[[ Dataset excerpt open ]]
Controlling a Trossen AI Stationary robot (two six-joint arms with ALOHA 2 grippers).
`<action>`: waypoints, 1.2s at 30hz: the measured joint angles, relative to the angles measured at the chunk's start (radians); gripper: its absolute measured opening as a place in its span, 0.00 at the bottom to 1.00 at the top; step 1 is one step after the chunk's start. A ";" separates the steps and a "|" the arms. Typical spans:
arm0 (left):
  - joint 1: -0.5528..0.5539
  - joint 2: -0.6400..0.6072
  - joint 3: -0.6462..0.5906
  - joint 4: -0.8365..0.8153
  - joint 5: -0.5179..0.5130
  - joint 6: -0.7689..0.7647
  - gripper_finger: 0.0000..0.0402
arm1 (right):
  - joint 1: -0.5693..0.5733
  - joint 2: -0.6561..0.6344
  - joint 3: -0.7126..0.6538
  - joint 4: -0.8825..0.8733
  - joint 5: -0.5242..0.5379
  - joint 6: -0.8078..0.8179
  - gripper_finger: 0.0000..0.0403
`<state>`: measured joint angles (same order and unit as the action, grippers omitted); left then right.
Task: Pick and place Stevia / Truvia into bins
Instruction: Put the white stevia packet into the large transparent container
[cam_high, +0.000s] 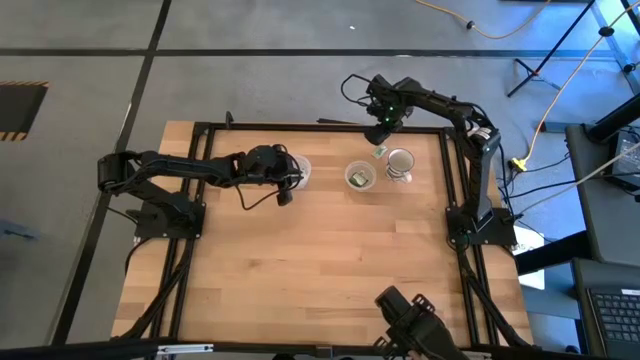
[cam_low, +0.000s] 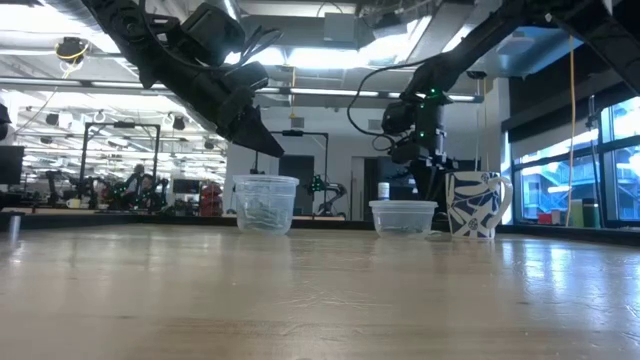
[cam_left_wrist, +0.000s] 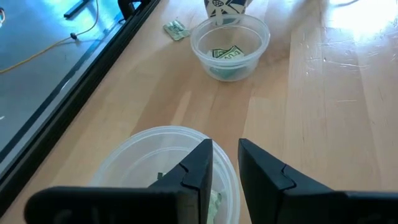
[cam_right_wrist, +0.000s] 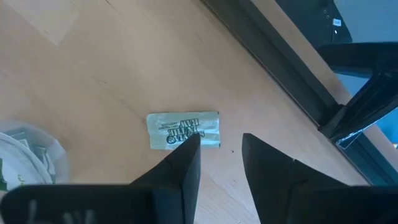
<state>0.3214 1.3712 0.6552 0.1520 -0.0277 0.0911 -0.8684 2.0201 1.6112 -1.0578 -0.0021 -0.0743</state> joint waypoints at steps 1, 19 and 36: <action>0.000 0.000 0.000 0.000 0.000 0.000 0.18 | 0.000 0.000 0.000 0.002 0.000 -0.006 0.30; 0.000 0.000 0.000 0.000 -0.001 0.001 0.18 | 0.000 0.000 -0.071 0.046 0.034 -0.011 0.30; 0.000 0.000 0.000 0.001 -0.002 0.001 0.18 | 0.000 0.002 -0.244 0.276 0.035 0.016 0.28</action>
<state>0.3214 1.3712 0.6554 0.1528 -0.0292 0.0917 -0.8684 2.0216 1.3670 -0.7813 0.0326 -0.0579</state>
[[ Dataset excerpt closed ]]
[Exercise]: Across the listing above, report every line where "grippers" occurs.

[Response]:
Controlling a Trossen AI Stationary robot (two six-joint arms with ALOHA 2 grippers).
`<state>`: measured joint angles (same order and unit as the action, grippers omitted); left then right.

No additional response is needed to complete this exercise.